Pernah terjadi konflik antar nelayan Desa Wedung dengan Desa Purworejo dan Desa Morodemak, penyebabnya adalah karena alat tangkap apokat yang

merusak lingkungan. Seharusnya pihak aparat yang berwajib sering-sering melakukan operasi rasia apokat, agar nelayan kecil tidak dirugikan. Pernah ada juga yang mendatangi Koramil, namun jawaban yang didapatkan: “memang lautan Indonesia itu kalau diambil orang Indonesia sendiri tidak apa-apa”. Ketika seorang nelayan bertemu dengan petugas AIRUD di TPI, dia ceritakan perkataan anggota Koramil tadi, dan nelayan tadi berkomentar:”kenapa saya tidak diperbolehkan menangkap ikan dengan bom, padahal saya juga masyarakat Indonesia”. Kemudian petugas AIRUD tadi berjanij akan melakukan rasia.

Bagi nelayan, masalah rejeki itu berada di tangan Allah, namun masalahnya jadi lain. Ketika nelayan melaut menebar jaring untuk menangkap ikan, ternyata disebelahnya sudah ada kapal mini trawl apokat yang sudah menguras ikan di tempat nelayan tersebut menangkap ikan. Bahkan pernah terjadi tabrakan antara perahu nelayan kecil dengan kapal mini trawl apokat, lalu mereka lari tidak bertanggung jawab.

Pemerintah sebetulnya sudah melarang alat tangkap mini trawl berupa

apokat dan cantrang, namun ternyata larangan pemerintah tersebut tidak mempan, karena alat tersebut masih berkeliaran dan merugikan nelayan kecil, karena pemerintah tidak ada sanksi dan tindakan tegas. Sebetulnya kalau alat tangkap

apokat dan cantrang dilarang dan tidak beroperasi di perairan Jawa Tengah, nelayan kecil tidak akan kelaparan. Sebetulnya nelayan mini trawl berupa apokat

dan cantrang, kalau dilakukan operasi rasia oleh pihak aparat keamanan itu takut. Ada kasus ketika dilakukan operasi rasia oleh DKP, saat itu ada nelayan yang memakai alat tangkap mini trawl apokat tertangkap, temannya yang mengetahui, langsung lari sambil memotong alat tangkap apokat lain yang masih ada.

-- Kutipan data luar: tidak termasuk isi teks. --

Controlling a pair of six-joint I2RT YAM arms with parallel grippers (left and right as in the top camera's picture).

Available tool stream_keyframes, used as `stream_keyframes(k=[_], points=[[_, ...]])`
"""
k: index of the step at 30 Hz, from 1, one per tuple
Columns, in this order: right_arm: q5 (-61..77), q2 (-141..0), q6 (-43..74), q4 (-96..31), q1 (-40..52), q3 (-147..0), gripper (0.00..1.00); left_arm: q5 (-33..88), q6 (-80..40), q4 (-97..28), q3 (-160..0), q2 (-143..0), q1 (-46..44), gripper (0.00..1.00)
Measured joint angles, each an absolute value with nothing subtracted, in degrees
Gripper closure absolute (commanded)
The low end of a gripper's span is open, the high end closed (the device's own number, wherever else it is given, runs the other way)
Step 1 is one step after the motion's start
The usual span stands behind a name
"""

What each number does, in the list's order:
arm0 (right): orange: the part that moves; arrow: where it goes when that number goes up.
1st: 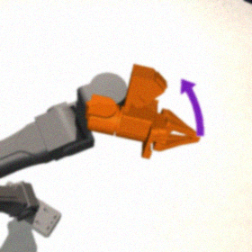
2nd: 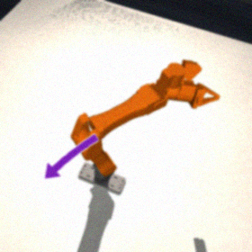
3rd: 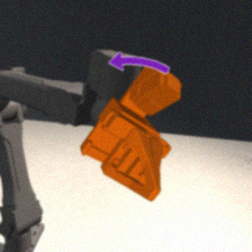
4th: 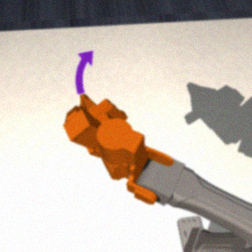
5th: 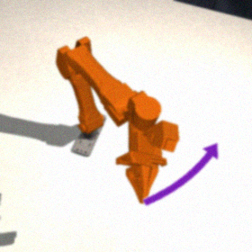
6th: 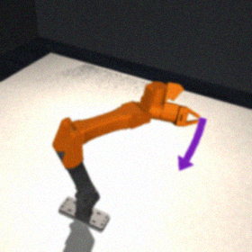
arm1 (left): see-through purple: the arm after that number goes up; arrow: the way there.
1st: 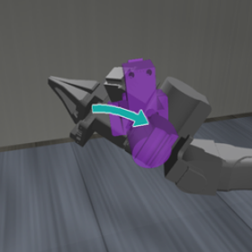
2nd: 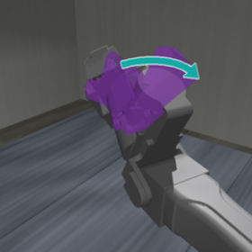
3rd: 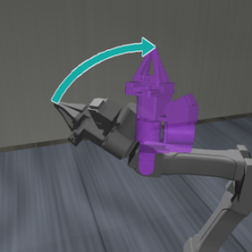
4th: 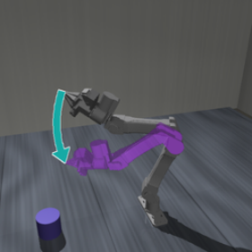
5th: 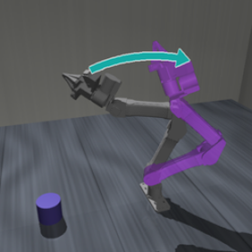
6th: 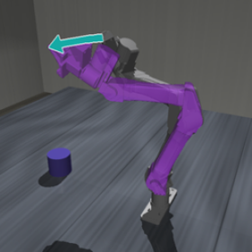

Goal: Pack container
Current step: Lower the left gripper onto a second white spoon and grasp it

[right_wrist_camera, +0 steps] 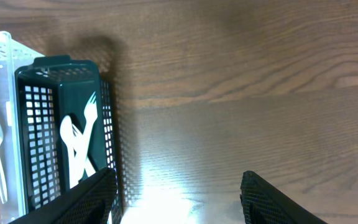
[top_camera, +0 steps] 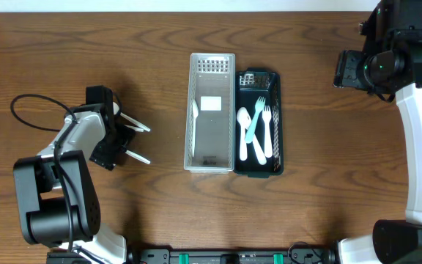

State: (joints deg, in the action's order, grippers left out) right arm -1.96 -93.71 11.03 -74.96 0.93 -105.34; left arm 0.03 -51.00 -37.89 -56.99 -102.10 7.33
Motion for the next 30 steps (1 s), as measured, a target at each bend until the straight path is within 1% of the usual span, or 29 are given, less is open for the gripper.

Selama masih ada alat tangkap mini trawl apokat, nasib nelayan sangat menderita. Pernah dari Dinas Perikanan membuat tanda rambu-rambu batas beroperasinya alat tangkap apokat yang tidak boleh melebihi rambu-rambu itu. Oleh nelayan mini trawl apokat, semua rambu-rambu itu dibuang dengan ditarik 5 unit kapal mini trawl apokat. Padahal jumlah rambu-rambu itu banyak sekali dan biayanya mahal, selain itu bisa untuk rumpon-rumpon untuk mengundang ikan. Akhirnya dihabisi oleh nelayan mini trawl apokat.